Spark's Operational Facilitator has placed a proposal into the voting system on behalf of nested contributor Phoenix Labs.
The Spark community can hereby express support or opposition to the following changes, as described by the author of the proposal:
Summary
This proposal is submitted by Phoenix Labs in its role as a nested contributor, as defined in section A.6.1.1.1.2.2.2.2.1.2.1.1.1 of the Spark Artifact. The proposal recommends that Spark governance update certain Target Liquidity and Rewards Rate parameters.
Background
With the benefit of several months of operational data following the launch of Spark Savings v2, we propose a series of revisions and parameter adjustments to the Spark Savings Configuration and Strategy proposal (SAEP-03).

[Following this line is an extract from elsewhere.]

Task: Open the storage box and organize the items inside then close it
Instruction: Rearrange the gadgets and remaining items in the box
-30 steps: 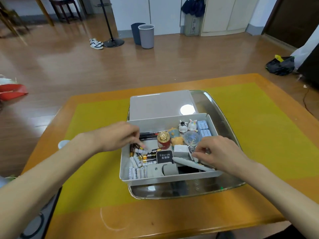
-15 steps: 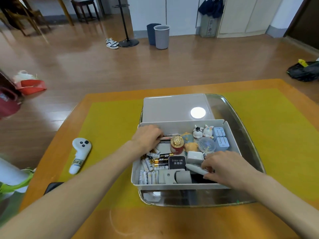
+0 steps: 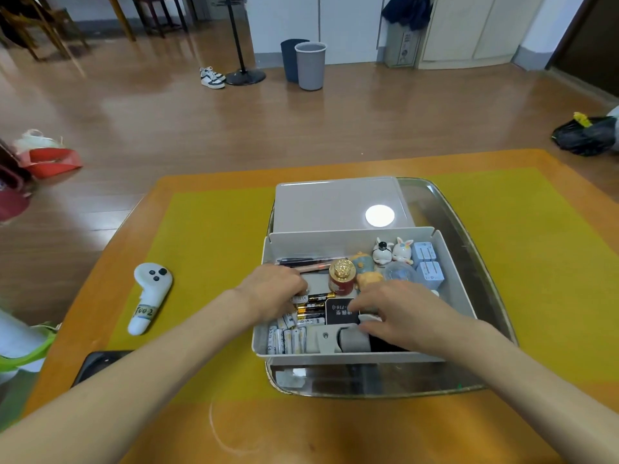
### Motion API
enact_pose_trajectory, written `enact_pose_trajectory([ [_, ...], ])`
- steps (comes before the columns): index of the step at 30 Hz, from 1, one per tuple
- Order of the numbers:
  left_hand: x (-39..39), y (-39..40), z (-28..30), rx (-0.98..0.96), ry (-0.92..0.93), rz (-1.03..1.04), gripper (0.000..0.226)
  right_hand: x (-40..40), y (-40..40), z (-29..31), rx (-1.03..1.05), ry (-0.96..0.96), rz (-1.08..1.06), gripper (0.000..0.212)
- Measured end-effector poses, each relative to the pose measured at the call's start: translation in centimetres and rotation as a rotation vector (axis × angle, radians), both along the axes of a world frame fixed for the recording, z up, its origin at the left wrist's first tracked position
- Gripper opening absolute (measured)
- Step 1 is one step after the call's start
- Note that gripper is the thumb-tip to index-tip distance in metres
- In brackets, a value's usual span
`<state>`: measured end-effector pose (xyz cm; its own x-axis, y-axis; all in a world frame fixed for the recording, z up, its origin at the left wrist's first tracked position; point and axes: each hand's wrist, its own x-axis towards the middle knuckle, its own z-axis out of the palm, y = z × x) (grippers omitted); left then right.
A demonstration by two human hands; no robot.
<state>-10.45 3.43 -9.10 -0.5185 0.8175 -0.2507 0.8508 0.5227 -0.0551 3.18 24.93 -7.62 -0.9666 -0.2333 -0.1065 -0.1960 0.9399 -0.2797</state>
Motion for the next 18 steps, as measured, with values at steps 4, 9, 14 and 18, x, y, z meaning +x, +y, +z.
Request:
enact_pose_trajectory([
  [4,0.2,-0.8,-0.2,0.135,-0.018,0.041,0.013,-0.4,-0.6,-0.7,-0.059,-0.092,0.095,0.038],
  [9,1.2,-1.7,-1.9,0.287,0.003,-0.033,0.031,-1.0,-0.6,-1.2,-0.055,-0.116,0.137,0.035],
  [14,1.2,-1.0,-2.0,0.175,0.034,-0.046,0.034,-0.3,1.3,-0.6,-0.238,-0.097,-0.035,0.044],
  [18,1.9,-1.1,-0.9,0.163,-0.113,-0.002,0.027,-0.4,3.8,1.0,-0.376,-0.079,-0.194,0.036],
])
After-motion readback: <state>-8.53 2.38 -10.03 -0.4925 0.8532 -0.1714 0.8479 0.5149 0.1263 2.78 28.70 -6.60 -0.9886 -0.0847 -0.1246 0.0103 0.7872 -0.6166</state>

These changes are intended to benchmark parameters against market comparables, reduce costs, and improve capital efficiency.
Proposal Details
We propose that Spark governance approve the following changes to Spark Savings configuration and operational parameters:
Update Target Liquidity parameter configuration to specify a maximum buffer for instant withdrawals regardless of vault size.
Specify Target Liquidity and Rewards Rate details for the new Spark Savings PYUSD vault.

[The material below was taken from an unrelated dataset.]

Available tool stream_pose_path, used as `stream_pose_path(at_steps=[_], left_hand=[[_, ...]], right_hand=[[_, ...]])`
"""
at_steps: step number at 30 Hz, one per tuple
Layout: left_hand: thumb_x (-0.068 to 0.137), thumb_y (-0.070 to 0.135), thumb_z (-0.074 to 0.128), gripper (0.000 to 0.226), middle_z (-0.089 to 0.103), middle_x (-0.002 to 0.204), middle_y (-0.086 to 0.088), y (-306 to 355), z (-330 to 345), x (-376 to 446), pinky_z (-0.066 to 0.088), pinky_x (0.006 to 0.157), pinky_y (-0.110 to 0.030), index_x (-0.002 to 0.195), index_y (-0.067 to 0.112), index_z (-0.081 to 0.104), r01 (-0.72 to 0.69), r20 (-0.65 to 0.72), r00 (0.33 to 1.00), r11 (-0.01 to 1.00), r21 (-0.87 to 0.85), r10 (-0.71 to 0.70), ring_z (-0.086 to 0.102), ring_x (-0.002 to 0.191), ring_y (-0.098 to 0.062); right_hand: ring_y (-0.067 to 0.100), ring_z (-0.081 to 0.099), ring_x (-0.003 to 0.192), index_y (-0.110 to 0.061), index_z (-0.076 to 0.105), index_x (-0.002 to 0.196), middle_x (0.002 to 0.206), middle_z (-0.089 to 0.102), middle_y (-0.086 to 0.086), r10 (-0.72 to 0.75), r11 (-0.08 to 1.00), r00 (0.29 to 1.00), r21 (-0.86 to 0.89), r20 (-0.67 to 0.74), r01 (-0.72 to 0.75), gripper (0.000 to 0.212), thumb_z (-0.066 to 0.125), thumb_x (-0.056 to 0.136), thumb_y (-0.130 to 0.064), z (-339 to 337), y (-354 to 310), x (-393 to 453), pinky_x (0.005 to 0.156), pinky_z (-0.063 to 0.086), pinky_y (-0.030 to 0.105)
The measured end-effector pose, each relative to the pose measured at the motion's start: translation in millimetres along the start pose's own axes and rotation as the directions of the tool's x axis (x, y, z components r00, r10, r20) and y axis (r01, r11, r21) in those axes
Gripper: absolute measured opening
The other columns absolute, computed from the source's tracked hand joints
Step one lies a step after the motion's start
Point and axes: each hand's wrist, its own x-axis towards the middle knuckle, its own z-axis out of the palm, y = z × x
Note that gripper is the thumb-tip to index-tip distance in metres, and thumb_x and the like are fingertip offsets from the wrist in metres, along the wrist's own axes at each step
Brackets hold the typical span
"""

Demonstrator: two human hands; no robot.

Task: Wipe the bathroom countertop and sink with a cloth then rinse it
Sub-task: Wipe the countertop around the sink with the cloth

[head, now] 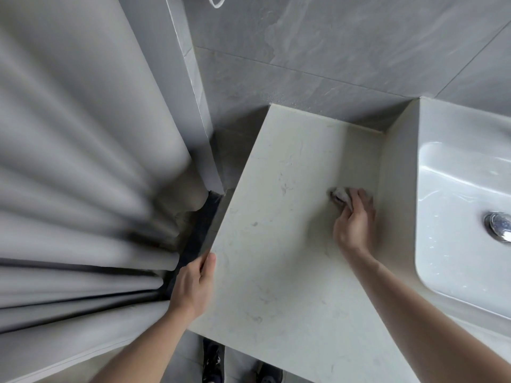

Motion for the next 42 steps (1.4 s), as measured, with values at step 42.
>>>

Change the benchmark rate for Spark Savings USDT vault from the Sky Savings Rate to Aave Core USDT supply rate, plus a spread within a governance-defined range.
Change the method for calculating Spark Savings ETH Rewards Rate to align with potential inclusion of additional backing assets besides SparkLend ETH, and enable a governance defined spread.
Justification
This proposal, if adopted by governance, would make several adjustments to the Spark Savings configuration, and we share justification and reasoning for each component separately below.
Updating Target Liquidity parameters
We propose that Spark governance update Target Liquidity parameters to set a firm maximum liquidity buffer in each Spark Savings vault, meaning that beyond a certain vault size the liquidity buffer amount will not grow, and will decline as a percentage of total vault deposits. This helps reduce the cost of holding idle, non-yielding assets within vault contracts, while maintaining sufficient liquidity for instant withdrawals. Users wishing to withdraw amounts in excess of the maximum liquidity buffer can simply cycle through several transactions to withdraw the desired amount, with Spark Liquidity Layer promptly refilling the liquidity buffer when it gets used up.
Updating Rewards Rate parameters
We propose that Spark governance update Rewards Rate configurations to better align Spark Savings rewards with the Spark Liquidity Layer’s revenue-generating capacity and applicable external benchmark rates. Specifically, we propose to benchmark the USDT savings vault based on the Aave Core USDT supply rate on Ethereum, which represents the primary comparable savings product for USDT within the DeFi ecosystem. For ETH savings, we propose to benchmark the Rewards Rate against the pro-rata net revenue generated by the Spark Liquidity Layer, allowing the rate to rise naturally in line with improved ETH capital allocation efficiency. For both vaults (USDT and ETH), we also propose for Spark governance to adopt a target spread range, allowing the Rewards Rate for the vaults to be set as a fixed percent different from the benchmark rate. This allows Spark governance to define bounded spreads around approved benchmark rates, while keeping the vault yields and protocol costs within clearly defined parameters.
The proposed Spark Artifact changes can be found in the following pull request: https://github.com/sky-ecosystem/next-gen-atlas/pull/188
If "For" receives the most votes, the proposal will be approved. The associated pull request will be merged into Spark's artifact. When required, the listed changes will proceed to implementation by the relevant actors.
If "Against" receives the most votes, the proposal will be rejected. No changes will be implemented.